Essa necessidade de uma construção e reiteração ao longo do tempo está relacionada à performatividade. Gênero, a partir dessa noção, é definido como “a estilização repetida do corpo, um conjunto de atos repetidos no interior de uma estrutura reguladora altamente rígida, a qual se cristaliza no tempo para produzir a aparência de uma substância, de uma classe natural de ser” (BUTLER, 2003, p. 59). Butler retoma noções da Filosofia da Linguagem (AUSTIN, 1962) para indicar que “é na repetição desses atos que se “cria” o gênero (BUTLER, 2003, p. 199).

Assim, uma norma de gênero existe apenas enquanto for “atualizada na prática social” e reiterada “ao longo dos rituais sociais cotidianos da vida corporal” (BUTLER, 2014, p. 162). Isso indica que não há fundamento para uma base substancial do gênero. É nessa falta de fundamento que há possibilidades de desconstrução de noções como uma masculinidade ou feminilidade fixas e verdadeiras. Esse aspecto é relevante para nosso estudo. Se é necessário reiterar continuamente as práticas hegemônicas, também é possível transgredi-las, havendo um contínuo processo de negociação da norma de gênero, inclusive na ciência e em aulas de ciências. Nesse sentido, no presente artigo, analisamos interações cotidianas em aulas de ciências de uma turma do 1° ano do Ensino Fundamental, com o objetivo de responder às seguintes questões de pesquisa:

Como estudantes e professora agem e reagem diante de situações que constrangem a norma de gênero em aulas de ciências?

De que modo os processos de negociação da norma de gênero constituem a aprendizagem de um conceito científico?

ASPECTOS METODOLÓGICOS DA PESQUISA

Construção dos dados

Analisamos dados de um projeto mais amplo, no qual uma turma foi acompanhada ao longo dos três primeiros anos do Ensino Fundamental, entre 2012 e 2014. Nesse projeto, uma equipe multidisciplinar de pesquisadoras/es acompanhou o cotidiano de aulas de Língua Portuguesa e Ciências da Natureza visando construir conhecimentos sobre processos de aprendizagem, inserção na cultura escolar e formação de professoras/es (detalhes em NEVES et al., 2017).
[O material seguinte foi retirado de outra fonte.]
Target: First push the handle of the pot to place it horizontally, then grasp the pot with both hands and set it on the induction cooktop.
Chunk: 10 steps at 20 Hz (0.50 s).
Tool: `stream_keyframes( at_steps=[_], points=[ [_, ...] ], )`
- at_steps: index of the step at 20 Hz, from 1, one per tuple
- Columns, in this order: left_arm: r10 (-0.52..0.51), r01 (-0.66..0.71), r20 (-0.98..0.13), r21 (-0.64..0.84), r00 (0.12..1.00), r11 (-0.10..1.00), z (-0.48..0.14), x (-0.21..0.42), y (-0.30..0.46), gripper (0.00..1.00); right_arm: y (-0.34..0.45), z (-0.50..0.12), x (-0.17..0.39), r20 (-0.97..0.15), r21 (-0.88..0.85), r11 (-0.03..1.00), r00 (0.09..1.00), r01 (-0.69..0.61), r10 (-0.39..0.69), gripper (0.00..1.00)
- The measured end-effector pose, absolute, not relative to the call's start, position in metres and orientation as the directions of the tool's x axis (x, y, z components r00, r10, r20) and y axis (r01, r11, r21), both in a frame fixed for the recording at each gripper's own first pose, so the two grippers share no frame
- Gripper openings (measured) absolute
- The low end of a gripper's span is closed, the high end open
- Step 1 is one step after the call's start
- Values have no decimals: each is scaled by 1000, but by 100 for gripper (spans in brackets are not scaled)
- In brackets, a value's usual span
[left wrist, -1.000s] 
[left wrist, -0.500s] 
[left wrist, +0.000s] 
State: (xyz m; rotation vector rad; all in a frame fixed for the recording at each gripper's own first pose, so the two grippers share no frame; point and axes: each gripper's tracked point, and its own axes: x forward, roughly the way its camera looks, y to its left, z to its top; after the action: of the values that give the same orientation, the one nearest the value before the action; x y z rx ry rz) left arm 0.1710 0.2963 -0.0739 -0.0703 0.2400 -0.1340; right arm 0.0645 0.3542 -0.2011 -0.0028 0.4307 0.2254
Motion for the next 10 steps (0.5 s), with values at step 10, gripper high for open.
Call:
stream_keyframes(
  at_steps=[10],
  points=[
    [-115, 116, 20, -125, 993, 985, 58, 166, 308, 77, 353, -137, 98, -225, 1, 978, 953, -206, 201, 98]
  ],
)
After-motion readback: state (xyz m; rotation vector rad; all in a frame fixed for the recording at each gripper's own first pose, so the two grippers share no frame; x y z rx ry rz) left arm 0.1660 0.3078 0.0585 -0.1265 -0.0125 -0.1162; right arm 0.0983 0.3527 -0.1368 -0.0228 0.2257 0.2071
No início do projeto, o grupo era composto por 25 crianças, 12 meninas e 13 meninos, com idade de 6 anos. Essas/es estudantes ingressaram na escola por meio de sorteio público, o que refletiu a diversidade da turma: estudantes de diferentes regiões, vindos de instituições de Educação Infantil diversas, além de uma heterogênea caracterização étnica e socioeconômica. A escola, pública federal, estava localizada em uma metrópole brasileira e é considerada referência em abordagens inovadoras de ensino e de aprendizagem. A professora participante, Karina3, ensinava Ciências da Natureza e Língua Portuguesa. A perspectiva de ensino que guiava as atividades foi o Ensino de Ciências por Investigação (e.g. PEDASTE et al., 2015), a partir de um trabalho conjunto entre a professora e a equipe de pesquisadoras/es.

A construção dos dados ocorreu por meio da observação participante das aulas (SPRADLEY, 1980), com registros em caderno de campo, gravações em áudio/vídeo, além da coleta de artefatos produzidos por estudantes durante as atividades em sala de aula (GREEN et al., 2005).

Processos de análise

Orientados pela Etnografia em Educação como lógica de pesquisa, construímos análises em duas dimensões: macroscópica e microscópica (CASTANHEIRA et al., 2001). Para a análise macroscópica, utilizamos nossos registros em caderno de campo para construir um Quadro de Aulas com o objetivo de organizar informações gerais sobre as aulas de ciências nos três anos do projeto (data, local, tema, atividades, artefatos produzidos, materiais utilizados). A partir dessa representação ampla da história da turma, elaboramos uma Linha do Tempo4. Nesta nova representação, demos enfoque às atividades de cada aula de ciências e à identificação de situações nas quais conflitos ou quebras de expectativa estivessem potencialmente relacionadas a questões de gênero ou outras questões socioculturais (e.g. religião, raça, classe).

A partir desse processo de análise, identificamos eventos específicos na história da turma nas quais questões de gênero apareciam de modo mais explícito nas discussões cotidianas. Então, selecionamos esse conjunto de situações e elaboramos quadros descritivos detalhando cada uma dessas aulas5. Por meio de um contraste entre tais eventos, selecionamos o conjunto aulas sobre a Biologia do bicho-pau, ocorridas no segundo semestre do 1° ano, tendo em vista suas potencialidades analíticas para o presente estudo. Nessas aulas, havia um conteúdo conceitual da ciência - dimorfismo sexual - que estava sendo discutido pela turma e parecia ser intersectado por relações de gênero. Outros eventos mapeados nos quadros descritivos, apesar de também nos parecerem relevantes, diziam respeito a questões como inclusão/exclusão ou interesse/participação de meninos e meninas nas aulas de ciências. Conforme indicamos, tais aspectos são amplamente documentados em estudos da área de Educação em Ciências. Nesse sentido, entendemos que a análise de aulas nas quais gênero estava relacionado à dimensão conceitual da ciência escolar traria contribuições mais originais.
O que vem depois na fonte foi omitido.